Unraveling the mechanism of DOT1A-mediated replication regulation in Trypanosoma brucei

揭示 DOT1A 介导的布氏锥虫复制调控机制

• 批准号: 266162548
• 负责人: Professor Dr. Christian Janzen
• 金额: --
• 依托单位: Lehrstuhl für Zell- und Entwicklungsbiologie (Zoologie I)
• 依托单位国家: 德国
• 项目类别: Research Grants
• 财政年份: 2015
• 资助国家: 德国
• 起止时间: 2014-12-31 至 2017-12-31
• 项目状态: 已结题
• 来源: https://gepris.dfg.de/gepris/projekt/266162548?language=en
• 关键词: Unraveling; mechanism; DOT1A; mediated; replication

Post-translational histone modifications regulate many important biological processes like replication, DNA repair and cell cycle control. We use the unicellular, eukaryotic parasite Trypanosoma brucei as a model system to study how replication regulation and developmental differentiation are controlled by chromatin-based mechanisms. We are specifically interested in the function of histone H3 methylation by a member of the Dot1 family of lysine methyltransferases. Dot1 (disruptor of telomeric silencing, also called KMT4) was initially discovered in yeast in a genetic screen for genes whose over-expression caused defects in telomeric silencing. In the previous funding period, we wanted to unravel the function of chromatin structure during cell cycle regulation and developmental differentiation in T. brucei. In the course of these projects, we began to focus on the function of two trypanosome Dot1 homologues DOT1A and DOT1B, which are responsible for di-methylation and tri-methylation of H3K76, respectively. Surprisingly, we discovered that DOT1A-mediated H3K76 mono- or di-methylation regulates replication initiation. This is a novel regulatory mechanism for replication in eukaryotes, which was also described in human cells shortly after we published our results. Based on this successful initial project, we now aim to unravel the mechanistic events behind this cellular process. We plan to identify the molecular machinery, which mediates H3K76 methylation-dependent regulation of replication to learn more about this basic biological process.

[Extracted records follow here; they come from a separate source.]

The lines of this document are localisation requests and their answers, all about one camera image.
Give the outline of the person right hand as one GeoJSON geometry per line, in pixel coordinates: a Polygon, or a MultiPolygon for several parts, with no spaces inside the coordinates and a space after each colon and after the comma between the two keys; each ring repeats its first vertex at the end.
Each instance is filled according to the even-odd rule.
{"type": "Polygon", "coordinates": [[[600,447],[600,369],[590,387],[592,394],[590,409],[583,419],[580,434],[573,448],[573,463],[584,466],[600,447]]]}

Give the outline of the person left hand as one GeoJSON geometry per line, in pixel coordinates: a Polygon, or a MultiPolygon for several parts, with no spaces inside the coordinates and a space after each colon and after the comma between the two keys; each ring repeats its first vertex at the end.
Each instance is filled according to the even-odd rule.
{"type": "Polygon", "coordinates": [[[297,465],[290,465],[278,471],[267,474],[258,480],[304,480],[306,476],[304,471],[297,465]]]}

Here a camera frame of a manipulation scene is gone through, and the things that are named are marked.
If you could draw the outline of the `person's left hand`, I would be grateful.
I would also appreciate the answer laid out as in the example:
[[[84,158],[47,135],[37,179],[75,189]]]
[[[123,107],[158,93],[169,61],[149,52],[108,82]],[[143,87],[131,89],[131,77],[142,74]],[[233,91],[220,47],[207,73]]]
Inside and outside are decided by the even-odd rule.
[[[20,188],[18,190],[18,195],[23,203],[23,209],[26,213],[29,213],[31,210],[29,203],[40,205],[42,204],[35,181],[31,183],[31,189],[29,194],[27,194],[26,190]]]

翻译后组蛋白修饰调节许多重要的生物学过程，如复制，DNA修复和细胞周期控制。我们使用单细胞，真核寄生虫布氏锥虫作为一个模型系统，研究如何复制调控和发育分化控制的染色质为基础的机制。 我们特别感兴趣的是组蛋白H3甲基化的赖氨酸甲基转移酶的Dot1家族的成员的功能。Dot 1（端粒沉默的破坏物，也称为KMT 4）最初是在酵母中发现的，用于遗传筛选过度表达导致端粒沉默缺陷的基因。在上一个资助期，我们希望揭示T细胞中染色质结构在细胞周期调控和发育分化中的功能。布鲁塞。在这些项目的过程中，我们开始关注两个锥虫Dot1同源物DOT1A和DOT1B的功能，它们分别负责H3K76的二甲基化和三甲基化。令人惊讶的是，我们发现DOT1A介导的H3K76单甲基化或二甲基化调节复制起始。这是真核生物中复制的一种新的调节机制，在我们发表研究结果后不久，它也在人类细胞中被描述。基于这个成功的初始项目，我们现在的目标是解开这个细胞过程背后的机制事件。我们计划确定介导H3K76甲基化依赖性复制调控的分子机制，以了解更多关于这一基本生物学过程的信息。